Exercise brief
Each line of the listing below should be restated word for word.

Data
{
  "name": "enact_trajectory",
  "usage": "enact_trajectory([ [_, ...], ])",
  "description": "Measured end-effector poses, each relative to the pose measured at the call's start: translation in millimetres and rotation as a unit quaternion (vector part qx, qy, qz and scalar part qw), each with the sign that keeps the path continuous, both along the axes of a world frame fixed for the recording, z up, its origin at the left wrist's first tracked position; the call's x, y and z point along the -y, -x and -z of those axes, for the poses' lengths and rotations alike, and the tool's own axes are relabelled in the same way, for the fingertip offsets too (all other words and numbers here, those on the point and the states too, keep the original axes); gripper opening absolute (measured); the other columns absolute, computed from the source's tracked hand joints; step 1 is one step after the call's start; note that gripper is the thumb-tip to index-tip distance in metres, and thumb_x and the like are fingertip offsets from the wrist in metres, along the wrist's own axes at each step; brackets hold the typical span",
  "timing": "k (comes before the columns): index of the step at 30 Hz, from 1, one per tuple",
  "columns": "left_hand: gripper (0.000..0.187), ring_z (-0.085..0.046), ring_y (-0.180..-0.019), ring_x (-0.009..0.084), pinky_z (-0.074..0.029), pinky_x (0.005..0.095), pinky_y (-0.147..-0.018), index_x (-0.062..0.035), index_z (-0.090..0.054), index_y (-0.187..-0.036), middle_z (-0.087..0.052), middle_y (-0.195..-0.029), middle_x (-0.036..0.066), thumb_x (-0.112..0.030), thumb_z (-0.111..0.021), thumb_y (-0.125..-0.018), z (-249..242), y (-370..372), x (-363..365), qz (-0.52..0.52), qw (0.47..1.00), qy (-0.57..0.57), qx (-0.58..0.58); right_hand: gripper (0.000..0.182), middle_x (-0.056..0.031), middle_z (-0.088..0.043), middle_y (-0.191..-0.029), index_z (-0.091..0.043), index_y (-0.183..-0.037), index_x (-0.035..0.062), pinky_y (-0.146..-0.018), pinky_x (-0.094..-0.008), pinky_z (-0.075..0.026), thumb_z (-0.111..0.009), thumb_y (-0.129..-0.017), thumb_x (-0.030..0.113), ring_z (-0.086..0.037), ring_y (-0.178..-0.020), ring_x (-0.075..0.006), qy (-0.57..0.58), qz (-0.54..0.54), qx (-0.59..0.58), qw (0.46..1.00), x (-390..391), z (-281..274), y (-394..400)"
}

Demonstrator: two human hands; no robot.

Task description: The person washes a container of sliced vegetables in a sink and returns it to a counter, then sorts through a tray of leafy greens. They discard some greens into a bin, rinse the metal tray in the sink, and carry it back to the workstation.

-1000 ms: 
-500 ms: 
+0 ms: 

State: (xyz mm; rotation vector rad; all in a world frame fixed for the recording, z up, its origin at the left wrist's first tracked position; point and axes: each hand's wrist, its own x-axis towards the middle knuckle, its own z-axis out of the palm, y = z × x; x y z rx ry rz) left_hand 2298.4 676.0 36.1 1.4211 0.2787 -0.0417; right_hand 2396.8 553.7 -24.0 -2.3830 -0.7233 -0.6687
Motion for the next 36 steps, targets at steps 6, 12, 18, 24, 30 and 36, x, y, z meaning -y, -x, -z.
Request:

Reply
{
  "name": "enact_trajectory",
  "usage": "enact_trajectory([ [_, ...], ])",
  "description": "Measured end-effector poses, each relative to the pose measured at the call's start: translation in millimetres and rotation as a unit quaternion (vector part qx, qy, qz and scalar part qw), each with the sign that keeps the path continuous, both along the axes of a world frame fixed for the recording, z up, its origin at the left wrist's first tracked position; the call's x, y and z point along the -y, -x and -z of those axes, for the poses' lengths and rotations alike, and the tool's own axes are relabelled in the same way, for the fingertip offsets too (all other words and numbers here, those on the point and the states too, keep the original axes); gripper opening absolute (measured); the other columns absolute, computed from the source's tracked hand joints; step 1 is one step after the call's start; note that gripper is the thumb-tip to index-tip distance in metres, and thumb_x and the like are fingertip offsets from the wrist in metres, along the wrist's own axes at each step; brackets hold the typical span",
  "timing": "k (comes before the columns): index of the step at 30 Hz, from 1, one per tuple",
  "columns": "left_hand: gripper (0.000..0.187), ring_z (-0.085..0.046), ring_y (-0.180..-0.019), ring_x (-0.009..0.084), pinky_z (-0.074..0.029), pinky_x (0.005..0.095), pinky_y (-0.147..-0.018), index_x (-0.062..0.035), index_z (-0.090..0.054), index_y (-0.187..-0.036), middle_z (-0.087..0.052), middle_y (-0.195..-0.029), middle_x (-0.036..0.066), thumb_x (-0.112..0.030), thumb_z (-0.111..0.021), thumb_y (-0.125..-0.018), z (-249..242), y (-370..372), x (-363..365), qz (-0.52..0.52), qw (0.47..1.00), qy (-0.57..0.57), qx (-0.58..0.58); right_hand: gripper (0.000..0.182), middle_x (-0.056..0.031), middle_z (-0.088..0.043), middle_y (-0.191..-0.029), index_z (-0.091..0.043), index_y (-0.183..-0.037), index_x (-0.035..0.062), pinky_y (-0.146..-0.018), pinky_x (-0.094..-0.008), pinky_z (-0.075..0.026), thumb_z (-0.111..0.009), thumb_y (-0.129..-0.017), thumb_x (-0.030..0.113), ring_z (-0.086..0.037), ring_y (-0.178..-0.020), ring_x (-0.075..0.006), qy (-0.57..0.58), qz (-0.54..0.54), qx (-0.59..0.58), qw (0.46..1.00), x (-390..391), z (-281..274), y (-394..400)"
}

Demonstrator: two human hands; no robot.

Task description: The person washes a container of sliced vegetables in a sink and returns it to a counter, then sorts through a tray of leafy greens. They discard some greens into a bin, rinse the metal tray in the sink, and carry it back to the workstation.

-1000 ms: 
-500 ms: 
+0 ms: 

State: (xyz mm; rotation vector rad; all in a world frame fixed for the recording, z up, its origin at the left wrist's first tracked position; point and axes: each hand's wrist, its own x-axis towards the middle knuckle, its own z-axis out of the palm, y = z × x; x y z rx ry rz) left_hand 2298.4 676.0 36.1 1.4211 0.2787 -0.0417; right_hand 2396.8 553.7 -24.0 -2.3830 -0.7233 -0.6687
Motion for the next 36 steps, targets at steps 6, 12, 18, 24, 30 and 36, x, y, z meaning -y, -x, -z.
Request:

This is the complete output.